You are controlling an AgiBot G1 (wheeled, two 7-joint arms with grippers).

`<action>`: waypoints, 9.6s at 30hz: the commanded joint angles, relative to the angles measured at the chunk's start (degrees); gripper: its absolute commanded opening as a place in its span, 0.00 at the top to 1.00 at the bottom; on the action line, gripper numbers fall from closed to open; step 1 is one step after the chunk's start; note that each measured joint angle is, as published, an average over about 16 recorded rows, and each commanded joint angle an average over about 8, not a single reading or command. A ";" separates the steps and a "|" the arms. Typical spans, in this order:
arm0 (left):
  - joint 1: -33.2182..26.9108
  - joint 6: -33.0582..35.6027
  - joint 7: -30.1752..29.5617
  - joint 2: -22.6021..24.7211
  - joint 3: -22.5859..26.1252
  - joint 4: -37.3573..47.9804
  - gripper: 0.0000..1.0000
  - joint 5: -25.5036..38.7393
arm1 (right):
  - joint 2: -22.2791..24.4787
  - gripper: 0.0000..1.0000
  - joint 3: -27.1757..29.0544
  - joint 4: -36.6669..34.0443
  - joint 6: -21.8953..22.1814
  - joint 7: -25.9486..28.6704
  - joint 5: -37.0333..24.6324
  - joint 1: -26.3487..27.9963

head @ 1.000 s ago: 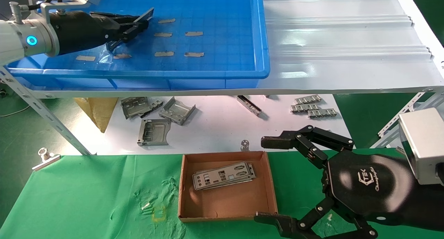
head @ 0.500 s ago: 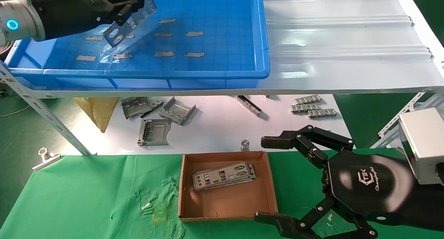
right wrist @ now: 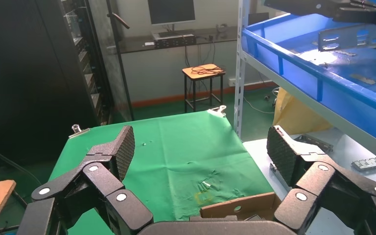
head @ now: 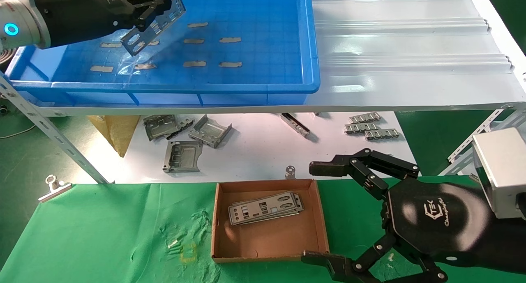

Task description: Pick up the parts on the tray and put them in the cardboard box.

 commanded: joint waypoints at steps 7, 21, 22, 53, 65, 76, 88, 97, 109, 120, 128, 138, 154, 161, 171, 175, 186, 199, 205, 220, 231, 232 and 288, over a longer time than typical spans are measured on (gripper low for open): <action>-1.33 6.81 0.91 -0.88 -1.10 -1.00 1.00 -1.70 | 0.00 0.00 -0.01 0.00 0.00 0.00 0.00 0.00; -0.63 30.21 4.10 -3.33 -0.54 -6.92 1.00 -2.74 | 0.01 0.00 -0.02 0.00 0.01 -0.01 0.01 0.00; -0.11 30.95 4.03 -3.51 -0.29 -8.13 1.00 -3.04 | 0.01 0.00 -0.02 0.00 0.01 -0.01 0.01 0.01; 36.49 2.63 -7.25 -7.64 15.17 -54.42 1.00 -8.86 | 0.02 0.00 -0.05 0.00 0.02 -0.02 0.03 0.01; 42.55 -10.20 1.99 -3.75 16.92 -56.83 1.00 -0.59 | 0.02 0.00 -0.06 0.00 0.02 -0.03 0.04 0.01; 45.51 -16.02 1.97 -2.49 17.92 -58.05 0.62 2.60 | 0.03 0.00 -0.07 0.00 0.03 -0.03 0.05 0.02; 46.55 -15.93 0.18 -3.23 18.22 -58.85 0.00 2.40 | 0.03 0.00 -0.08 0.00 0.03 -0.04 0.05 0.02; 47.00 -13.80 -2.03 -3.87 17.70 -59.47 0.00 -0.24 | 0.03 0.00 -0.08 0.00 0.03 -0.04 0.06 0.02; 49.13 0.39 -4.09 -6.92 13.05 -59.15 0.00 -15.81 | 0.04 0.00 -0.10 0.00 0.04 -0.05 0.06 0.02; 52.18 10.59 -3.02 -8.79 9.75 -57.12 0.00 -26.35 | 0.05 0.00 -0.09 0.00 0.06 -0.05 0.09 0.01; 51.88 10.29 -3.85 -9.43 9.33 -57.96 0.00 -25.43 | 0.05 0.00 -0.10 -0.02 0.05 -0.06 0.09 0.01; 52.23 12.80 -6.70 -12.80 5.88 -60.25 0.00 -26.43 | 0.05 0.00 -0.11 -0.03 0.04 -0.07 0.09 0.02; 52.81 17.02 -11.50 -18.47 0.07 -64.10 0.00 -28.12 | 0.05 0.00 -0.12 -0.04 0.05 -0.07 0.10 0.03; 53.07 18.86 -13.60 -20.95 -2.48 -65.79 0.00 -28.86 | 0.05 0.00 -0.13 -0.04 0.05 -0.08 0.11 0.03; 53.43 21.49 -16.59 -24.48 -6.10 -68.19 0.00 -29.91 | 0.06 0.00 -0.14 -0.04 0.05 -0.08 0.11 0.03; 53.58 22.55 -17.79 -25.91 -7.56 -69.16 0.00 -30.33 | 0.06 0.00 -0.14 -0.04 0.05 -0.08 0.12 0.03; 53.96 25.26 -20.84 -29.54 -11.29 -71.62 0.00 -31.43 | 0.06 0.00 -0.15 -0.04 0.06 -0.09 0.12 0.03; 54.08 25.84 -21.29 -30.23 -12.01 -72.10 0.00 -31.78 | 0.07 0.00 -0.15 -0.05 0.07 -0.09 0.14 0.02; 54.07 25.62 -21.21 -30.04 -11.80 -71.96 0.00 -31.69 | 0.07 0.00 -0.15 -0.05 0.07 -0.09 0.14 0.02; 54.02 25.47 -21.09 -29.83 -11.59 -71.82 0.00 -31.54 | 0.07 0.00 -0.15 -0.05 0.07 -0.09 0.14 0.02; 53.99 25.42 -21.05 -29.79 -11.55 -71.78 0.00 -31.48 | 0.07 0.00 -0.15 -0.05 0.07 -0.09 0.14 0.02; 53.99 25.42 -21.04 -29.79 -11.54 -71.77 0.00 -31.48 | 0.07 0.00 -0.15 -0.05 0.07 -0.09 0.14 0.02; 53.99 25.38 -21.02 -29.74 -11.48 -71.73 0.00 -31.48 | 0.07 0.00 -0.15 -0.05 0.07 -0.09 0.13 0.02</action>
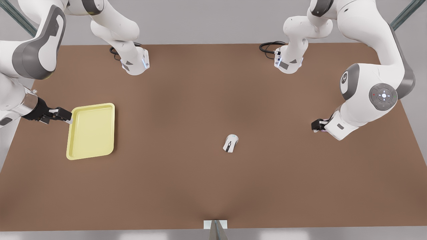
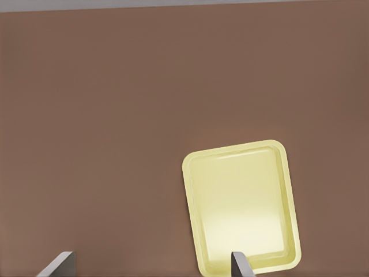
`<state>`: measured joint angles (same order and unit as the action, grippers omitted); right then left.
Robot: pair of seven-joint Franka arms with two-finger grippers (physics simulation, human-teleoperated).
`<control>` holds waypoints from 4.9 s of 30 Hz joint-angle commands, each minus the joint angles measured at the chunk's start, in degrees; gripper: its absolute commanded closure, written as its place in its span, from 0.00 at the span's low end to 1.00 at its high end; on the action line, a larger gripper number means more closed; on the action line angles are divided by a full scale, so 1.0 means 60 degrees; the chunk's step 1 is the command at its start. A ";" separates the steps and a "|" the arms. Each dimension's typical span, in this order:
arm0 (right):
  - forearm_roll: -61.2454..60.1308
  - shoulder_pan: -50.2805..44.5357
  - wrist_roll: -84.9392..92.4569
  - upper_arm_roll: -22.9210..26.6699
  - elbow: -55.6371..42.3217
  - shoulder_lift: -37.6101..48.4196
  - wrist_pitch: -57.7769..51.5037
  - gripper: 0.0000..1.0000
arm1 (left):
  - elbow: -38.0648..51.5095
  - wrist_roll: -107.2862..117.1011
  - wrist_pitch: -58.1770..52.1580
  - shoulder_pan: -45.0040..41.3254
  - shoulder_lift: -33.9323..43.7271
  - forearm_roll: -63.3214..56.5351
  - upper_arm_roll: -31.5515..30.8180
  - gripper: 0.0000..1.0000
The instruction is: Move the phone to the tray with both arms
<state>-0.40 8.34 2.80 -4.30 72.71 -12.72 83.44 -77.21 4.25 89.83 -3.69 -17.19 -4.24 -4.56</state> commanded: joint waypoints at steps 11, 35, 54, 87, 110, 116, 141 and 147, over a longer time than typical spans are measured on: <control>-0.0006 0.0001 0.0177 0.0000 -0.0005 0.0011 -0.0020 0.00 | -0.6378 -0.0722 0.6487 0.0014 0.0961 -0.0011 0.1931 0.00; 0.0067 0.0045 0.0177 0.0000 -0.0019 0.0011 -0.0005 0.00 | -0.9925 -0.5263 0.9492 0.0439 0.0360 0.0282 0.3646 0.00; 0.0067 0.0030 0.0177 0.0000 -0.0019 0.0011 -0.0019 0.00 | -0.9881 -0.5864 0.9594 0.0922 -0.0416 0.1351 0.3558 0.00; 0.0053 0.0059 0.0163 0.0029 -0.0019 0.0011 -0.0020 0.00 | -0.9764 -0.5849 0.9814 0.0864 -0.0826 0.1806 0.3324 0.21; 0.0053 0.0045 0.0163 0.0029 -0.0005 0.0011 -0.0020 0.00 | -0.0610 0.7026 0.4160 -0.6812 -0.3711 0.2597 0.1859 0.21; -0.0343 0.0015 0.0148 0.0000 -0.0005 -0.0106 -0.0078 0.00 | 0.2921 0.8285 0.4452 -0.7559 -0.6304 0.2553 0.1581 0.21; -0.0445 -0.3322 -0.3526 -0.0132 0.1123 -0.1761 0.1620 0.00 | 0.3772 0.4263 0.0793 -0.5395 -0.5208 0.2611 0.1683 0.00; -0.0621 -0.5550 -0.7878 -0.0074 0.1783 -0.2755 0.4124 0.00 | 0.1681 -0.0633 -0.1934 -0.1822 -0.0787 0.1167 0.1835 0.00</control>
<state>-3.60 -23.47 -15.38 -4.80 83.56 -28.17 98.70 -64.21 34.51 92.13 -16.40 -25.92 7.45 6.94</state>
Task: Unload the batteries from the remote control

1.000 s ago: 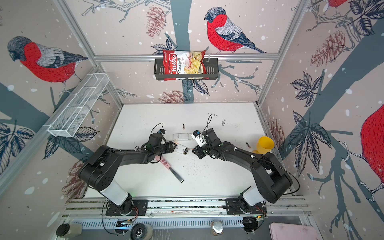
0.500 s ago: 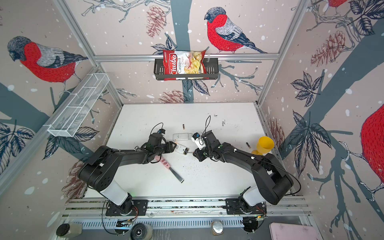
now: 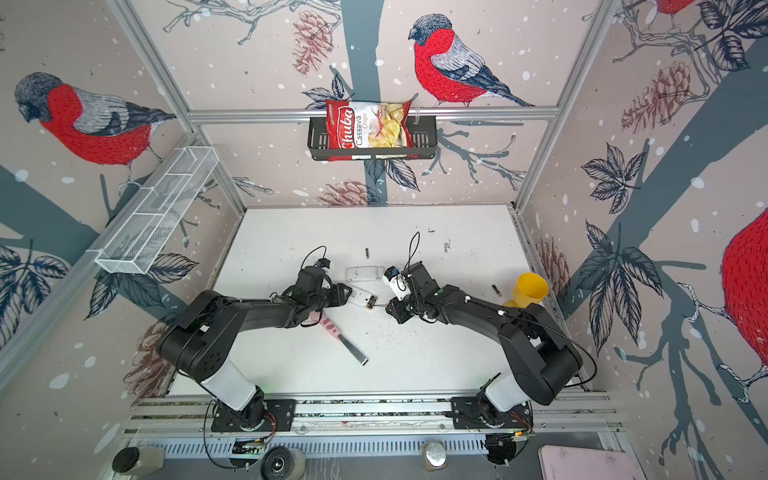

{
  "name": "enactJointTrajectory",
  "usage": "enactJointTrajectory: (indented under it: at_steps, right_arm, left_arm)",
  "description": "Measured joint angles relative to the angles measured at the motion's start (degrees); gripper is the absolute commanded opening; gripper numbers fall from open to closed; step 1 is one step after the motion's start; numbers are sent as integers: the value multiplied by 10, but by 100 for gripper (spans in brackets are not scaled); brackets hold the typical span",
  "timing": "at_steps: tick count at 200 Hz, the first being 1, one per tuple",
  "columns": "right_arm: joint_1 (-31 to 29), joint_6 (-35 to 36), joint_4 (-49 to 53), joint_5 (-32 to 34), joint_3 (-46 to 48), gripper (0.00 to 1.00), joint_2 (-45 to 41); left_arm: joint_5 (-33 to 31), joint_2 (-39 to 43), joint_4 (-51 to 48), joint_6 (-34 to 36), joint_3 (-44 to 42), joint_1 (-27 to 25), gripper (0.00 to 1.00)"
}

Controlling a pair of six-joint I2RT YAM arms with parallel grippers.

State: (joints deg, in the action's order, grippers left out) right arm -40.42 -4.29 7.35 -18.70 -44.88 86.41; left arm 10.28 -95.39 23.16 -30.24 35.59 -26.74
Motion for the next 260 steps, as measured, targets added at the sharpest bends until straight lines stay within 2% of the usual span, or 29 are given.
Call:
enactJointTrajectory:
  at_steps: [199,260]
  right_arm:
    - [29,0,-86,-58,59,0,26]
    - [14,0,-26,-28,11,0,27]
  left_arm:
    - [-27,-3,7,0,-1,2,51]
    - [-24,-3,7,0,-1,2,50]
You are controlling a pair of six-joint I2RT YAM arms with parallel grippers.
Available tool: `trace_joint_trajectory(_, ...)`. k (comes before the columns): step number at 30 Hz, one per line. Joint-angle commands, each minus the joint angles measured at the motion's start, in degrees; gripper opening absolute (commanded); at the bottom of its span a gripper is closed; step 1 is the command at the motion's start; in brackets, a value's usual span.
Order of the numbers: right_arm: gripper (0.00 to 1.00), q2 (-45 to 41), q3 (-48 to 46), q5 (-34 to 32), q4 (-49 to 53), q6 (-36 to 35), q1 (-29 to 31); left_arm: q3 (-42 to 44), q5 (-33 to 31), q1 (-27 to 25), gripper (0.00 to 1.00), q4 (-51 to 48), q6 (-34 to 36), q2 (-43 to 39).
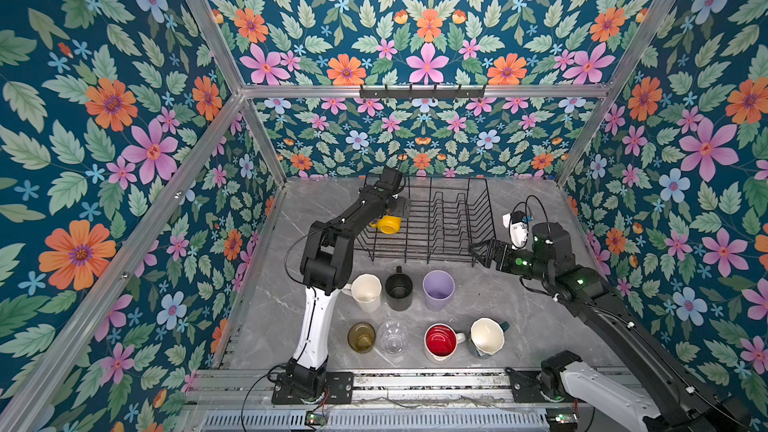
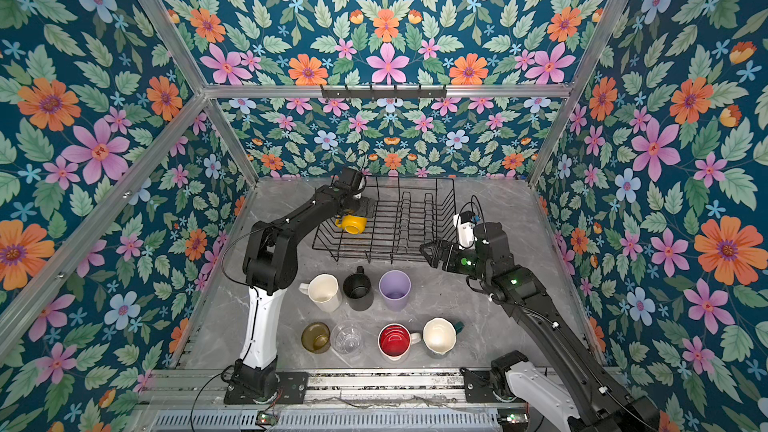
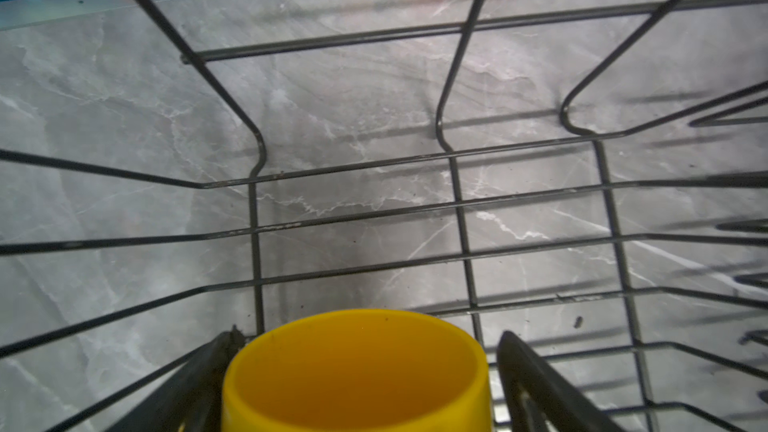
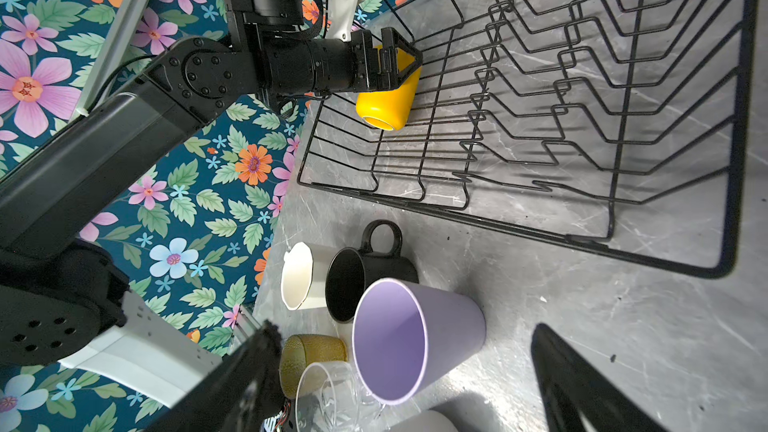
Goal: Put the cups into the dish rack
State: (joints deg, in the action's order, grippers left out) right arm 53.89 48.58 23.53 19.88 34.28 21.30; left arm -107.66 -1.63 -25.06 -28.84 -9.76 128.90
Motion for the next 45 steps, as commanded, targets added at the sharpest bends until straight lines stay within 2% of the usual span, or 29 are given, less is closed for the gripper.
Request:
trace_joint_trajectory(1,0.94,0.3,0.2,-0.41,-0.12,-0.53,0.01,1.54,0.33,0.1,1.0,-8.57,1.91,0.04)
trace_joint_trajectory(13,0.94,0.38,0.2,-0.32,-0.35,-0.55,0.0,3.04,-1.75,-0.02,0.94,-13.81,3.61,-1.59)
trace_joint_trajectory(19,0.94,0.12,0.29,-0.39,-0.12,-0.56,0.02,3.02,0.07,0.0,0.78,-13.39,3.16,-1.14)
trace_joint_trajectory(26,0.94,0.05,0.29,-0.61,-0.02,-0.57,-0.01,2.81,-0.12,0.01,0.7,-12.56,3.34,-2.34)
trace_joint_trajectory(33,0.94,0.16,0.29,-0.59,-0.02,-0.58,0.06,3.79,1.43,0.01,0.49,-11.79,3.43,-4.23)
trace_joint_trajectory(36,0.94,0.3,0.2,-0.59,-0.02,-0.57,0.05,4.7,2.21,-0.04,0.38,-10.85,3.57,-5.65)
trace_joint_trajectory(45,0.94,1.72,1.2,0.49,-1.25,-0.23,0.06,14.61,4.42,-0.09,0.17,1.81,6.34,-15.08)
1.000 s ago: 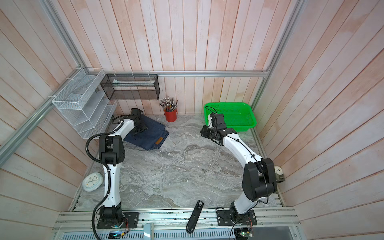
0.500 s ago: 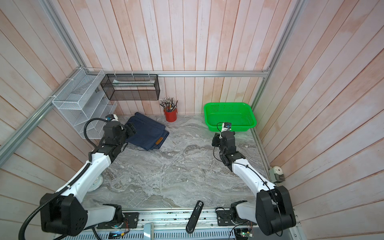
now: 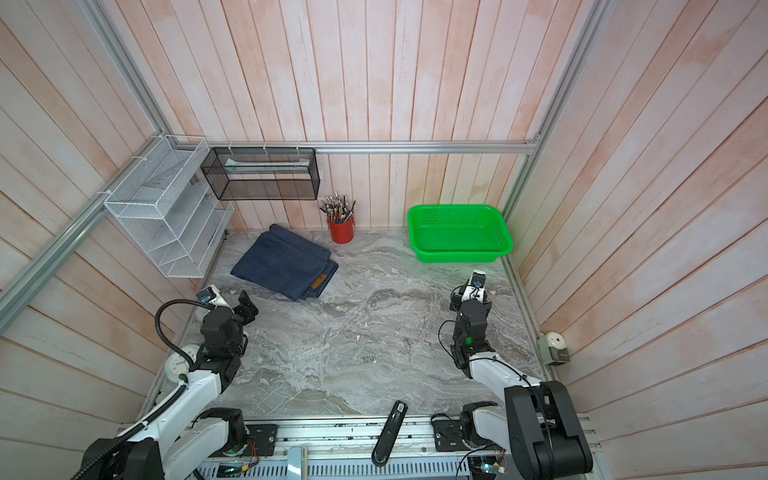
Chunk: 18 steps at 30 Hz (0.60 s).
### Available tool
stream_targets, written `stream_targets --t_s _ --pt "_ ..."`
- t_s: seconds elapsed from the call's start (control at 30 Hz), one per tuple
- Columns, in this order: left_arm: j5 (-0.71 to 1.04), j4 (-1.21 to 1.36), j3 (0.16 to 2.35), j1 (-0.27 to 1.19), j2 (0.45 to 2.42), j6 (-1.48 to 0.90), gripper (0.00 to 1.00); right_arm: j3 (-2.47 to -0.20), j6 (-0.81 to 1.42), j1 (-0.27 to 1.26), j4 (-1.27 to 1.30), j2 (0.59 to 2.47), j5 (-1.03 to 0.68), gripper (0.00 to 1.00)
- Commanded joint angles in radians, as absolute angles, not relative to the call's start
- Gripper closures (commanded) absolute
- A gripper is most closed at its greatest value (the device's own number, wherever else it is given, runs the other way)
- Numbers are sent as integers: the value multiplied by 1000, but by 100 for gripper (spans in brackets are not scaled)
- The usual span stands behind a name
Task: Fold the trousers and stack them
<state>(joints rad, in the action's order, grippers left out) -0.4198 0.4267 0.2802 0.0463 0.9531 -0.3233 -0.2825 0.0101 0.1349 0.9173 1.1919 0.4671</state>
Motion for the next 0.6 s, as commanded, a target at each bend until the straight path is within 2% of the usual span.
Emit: stream_targets --t_s 0.0,0.23,0.47,0.57 --pt "-481 555 252 39 942 -270 19 -241 17 101 1053 1198 454 67" --pt "-504 622 203 37 950 -220 19 -219 28 83 1100 1292 432 67" --pt "-495 750 102 34 967 -193 19 -148 35 72 1375 1470 417 67" --pt "-488 823 71 25 982 -162 18 -167 24 71 1317 1479 358 68"
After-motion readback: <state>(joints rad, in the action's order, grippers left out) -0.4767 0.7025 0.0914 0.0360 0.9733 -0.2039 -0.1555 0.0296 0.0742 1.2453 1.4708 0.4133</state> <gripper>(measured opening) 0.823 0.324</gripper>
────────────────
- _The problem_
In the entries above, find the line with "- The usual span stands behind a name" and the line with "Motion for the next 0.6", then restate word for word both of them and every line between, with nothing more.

- _Result of this task_
- The usual span stands behind a name
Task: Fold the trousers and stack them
<state>(joints rad, in the action's order, grippers left out) -0.4198 0.4267 0.2802 0.0463 0.9531 -0.3233 -0.2825 0.0101 0.1349 0.9173 1.1919 0.4671</state>
Motion for the next 0.6 s, as commanded, a target at each bend until the straight path is within 2% of the usual span.

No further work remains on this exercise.